Still, if he was being honest with himself, he had to second-guess his own decision not to visit Dunham as soon as he had the name. Was it because Stan Dunham
was a police? Had he hesitated, made a bum decision because he just couldn’t believe that one of their own could be involved in such a sick crime? Should they have locked her up the first night and trusted the accommodations at the Women’s Detention Center to provide all the encouragement she needed to talk? She had played them all, even Gloria, her own lawyer, stalling them, trying to figure out a way to keep from telling them who she was. But she wasn’t gutsy enough, or depraved enough, to try to play the mother that way. Maybe that was the one shred of decency in her, the place where she drew the line. She had run because she didn’t want to confront the mother.
Or maybe she had run because she believed that Miriam, with a glance, could do the one thing that they had failed to do this past week—eliminate with certitude the possibility that she was Heather Bethany.
“Walk her by me,” Miriam said softly. “I don’t want to talk to her—that is, I do, I want to scream at her, ask her a thousand questions, then scream some more—but I know I mustn’t do any of those things. I just want to look at her.”

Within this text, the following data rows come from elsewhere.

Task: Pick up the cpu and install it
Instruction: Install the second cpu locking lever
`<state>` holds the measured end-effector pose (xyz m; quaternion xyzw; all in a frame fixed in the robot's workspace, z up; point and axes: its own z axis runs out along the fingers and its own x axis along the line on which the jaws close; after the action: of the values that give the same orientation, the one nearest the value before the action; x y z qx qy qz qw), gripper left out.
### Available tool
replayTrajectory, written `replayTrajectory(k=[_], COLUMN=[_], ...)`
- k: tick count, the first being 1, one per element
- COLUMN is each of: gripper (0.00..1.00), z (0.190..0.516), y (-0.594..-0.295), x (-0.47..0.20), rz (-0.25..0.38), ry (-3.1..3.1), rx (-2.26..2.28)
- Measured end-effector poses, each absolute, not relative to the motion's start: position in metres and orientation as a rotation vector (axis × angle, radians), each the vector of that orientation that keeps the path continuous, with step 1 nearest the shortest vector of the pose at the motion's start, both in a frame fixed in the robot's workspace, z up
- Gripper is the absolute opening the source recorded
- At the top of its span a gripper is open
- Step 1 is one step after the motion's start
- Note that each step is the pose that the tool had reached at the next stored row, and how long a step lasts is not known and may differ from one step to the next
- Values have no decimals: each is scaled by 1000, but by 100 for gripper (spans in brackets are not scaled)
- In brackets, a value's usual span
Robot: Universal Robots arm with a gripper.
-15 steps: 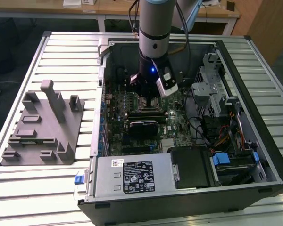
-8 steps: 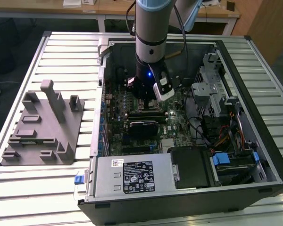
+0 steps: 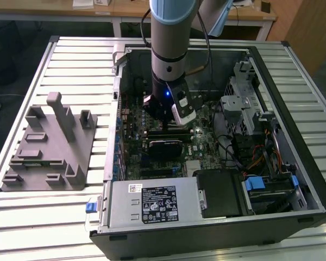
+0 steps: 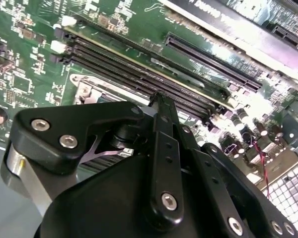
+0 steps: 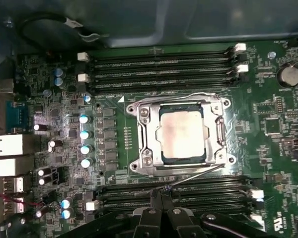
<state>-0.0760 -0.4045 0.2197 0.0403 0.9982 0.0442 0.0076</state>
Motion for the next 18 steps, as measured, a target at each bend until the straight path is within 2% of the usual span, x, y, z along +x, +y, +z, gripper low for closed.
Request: replayTrajectory(k=[6,18], gripper=[11,11], z=[218,215], y=[-408,-404], x=[-80,-83], rz=[226,236], ry=[3118,3117], rx=[126,127])
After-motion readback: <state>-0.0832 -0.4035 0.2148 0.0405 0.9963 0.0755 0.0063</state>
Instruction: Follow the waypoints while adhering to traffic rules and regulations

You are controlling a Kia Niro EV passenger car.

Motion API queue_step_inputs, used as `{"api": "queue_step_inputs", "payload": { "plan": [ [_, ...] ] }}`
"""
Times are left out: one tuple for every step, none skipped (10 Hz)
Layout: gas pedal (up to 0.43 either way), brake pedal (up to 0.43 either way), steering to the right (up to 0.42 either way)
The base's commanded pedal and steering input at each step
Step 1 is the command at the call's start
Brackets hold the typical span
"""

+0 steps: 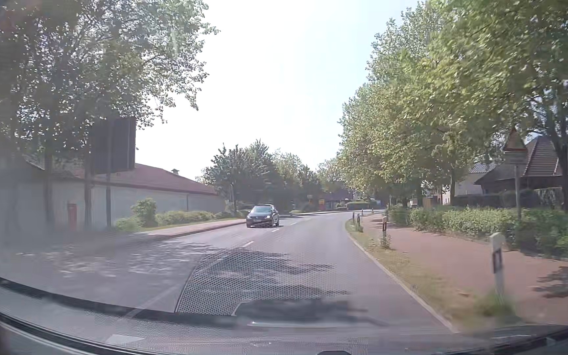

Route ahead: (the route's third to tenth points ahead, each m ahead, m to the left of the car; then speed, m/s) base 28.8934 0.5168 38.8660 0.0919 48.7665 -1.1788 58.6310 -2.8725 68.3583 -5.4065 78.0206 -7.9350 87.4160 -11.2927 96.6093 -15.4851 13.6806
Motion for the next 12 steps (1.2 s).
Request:
{"api": "queue_step_inputs", "payload": {
  "plan": [
    [0.177,0.000,0.012],
    [0.177,0.000,0.012],
    [0.177,0.000,0.012],
    [0.177,0.000,0.012],
    [0.177,0.000,0.012],
    [0.177,0.000,0.012],
    [0.177,0.000,0.012],
    [0.177,0.000,0.012],
    [0.177,0.000,0.012],
    [0.177,0.000,0.012],
    [0.177,0.000,0.012],
    [0.177,0.000,0.012]
  ]
}}
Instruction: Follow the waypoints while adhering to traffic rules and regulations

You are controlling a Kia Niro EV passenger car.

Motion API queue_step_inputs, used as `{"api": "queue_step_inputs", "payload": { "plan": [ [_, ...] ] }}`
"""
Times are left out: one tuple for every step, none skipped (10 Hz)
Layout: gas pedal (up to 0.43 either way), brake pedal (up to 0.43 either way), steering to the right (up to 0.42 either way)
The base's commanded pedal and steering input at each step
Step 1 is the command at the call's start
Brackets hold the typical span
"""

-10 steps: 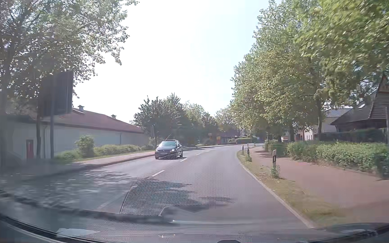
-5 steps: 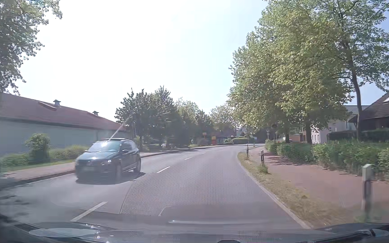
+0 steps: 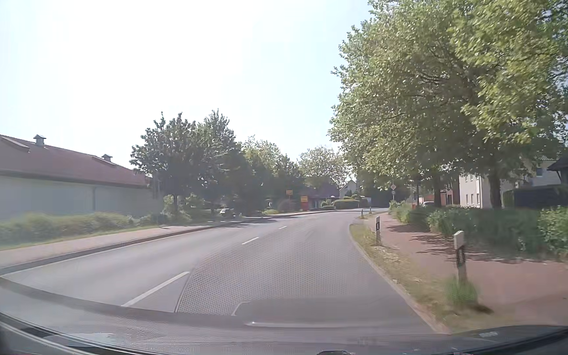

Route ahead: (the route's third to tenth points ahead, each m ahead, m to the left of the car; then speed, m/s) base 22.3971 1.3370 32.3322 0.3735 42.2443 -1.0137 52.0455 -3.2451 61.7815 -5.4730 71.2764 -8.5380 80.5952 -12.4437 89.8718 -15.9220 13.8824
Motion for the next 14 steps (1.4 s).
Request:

MIRIAM WAITED in the lobby of the Public Safety Building. She thought of putting on dark glasses, then almost laughed out loud at her own heightened sense of drama. After all, this woman didn’t know her. If she’d ever seen Miriam, it was in photographs from that time, and while Miriam knew she had aged exceptionally well, she would never be mistaken for her thirty-eight-year-old self. Fact is, her thirty-nine-year-old self had barely resembled the thirty-eight-year-old version. She remembered noticing how she had changed when the newspapers ran those photos on the first-year anniversary, that her face had shifted irrevocably. It wasn’t age or grief, but something more profound, almost as if she’d been in an accident and the bones in her face had been put back together again, leaving it similar to what it had once been, but vaguely off.